Nothing but an exact copy is wanted: the line with "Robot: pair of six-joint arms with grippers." and each line after it in the data below, last line included.

* _Recorded information_
================================
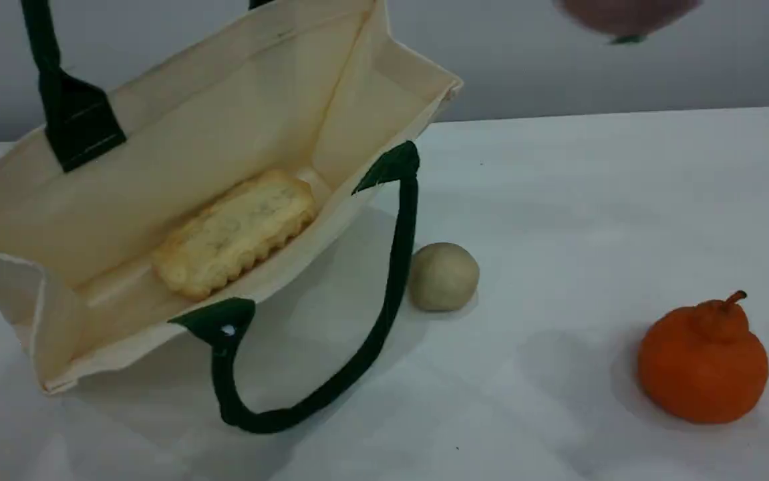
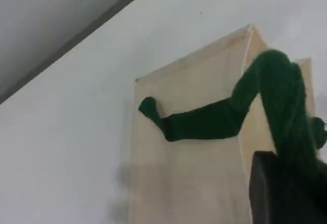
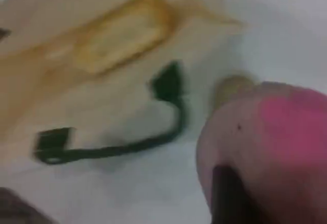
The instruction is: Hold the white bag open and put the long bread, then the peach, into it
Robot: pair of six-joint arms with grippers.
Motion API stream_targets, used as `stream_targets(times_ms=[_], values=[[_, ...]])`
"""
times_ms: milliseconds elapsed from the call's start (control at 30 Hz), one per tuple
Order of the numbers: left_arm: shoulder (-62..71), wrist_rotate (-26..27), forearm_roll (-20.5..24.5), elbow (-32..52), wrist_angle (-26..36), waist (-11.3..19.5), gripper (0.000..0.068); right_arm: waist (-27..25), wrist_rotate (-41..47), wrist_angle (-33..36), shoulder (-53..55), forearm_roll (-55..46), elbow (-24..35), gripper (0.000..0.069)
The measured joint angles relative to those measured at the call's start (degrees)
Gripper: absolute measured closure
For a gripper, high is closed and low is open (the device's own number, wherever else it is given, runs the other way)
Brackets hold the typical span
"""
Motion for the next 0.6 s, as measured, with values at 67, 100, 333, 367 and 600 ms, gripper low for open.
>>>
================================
* _Solution for this exercise_
Robot: pair of six-joint arms with grippers.
Motion API stream_targets, used as `stream_targets(times_ms=[_], values=[[_, ...]])`
"""
times_ms: milliseconds elapsed from the call's start (control at 30 Hz), one per tuple
Order of the numbers: left_arm: shoulder (-62..71), wrist_rotate (-26..27), forearm_roll (-20.5..24.5), elbow (-32..52), wrist_angle (-26..36), waist (-11.3..19.5), gripper (0.000..0.068); right_arm: waist (-27..25), wrist_rotate (-41..47), wrist_angle (-33..36), shoulder (-53..55), forearm_roll (-55..46), elbow (-24..35), gripper (0.000..0.069)
The measured joint angles relative to those measured at the call's start (degrees)
Gripper: absolute measured closure
For a gripper, high is closed and low is open (the device's own number, wherever else it is given, runs the other way)
Brackets hold the typical span
"""
Motion for the next 0.6 s, as measured, with values at 67, 100, 333, 367 and 600 ms, gripper low for open.
>>>

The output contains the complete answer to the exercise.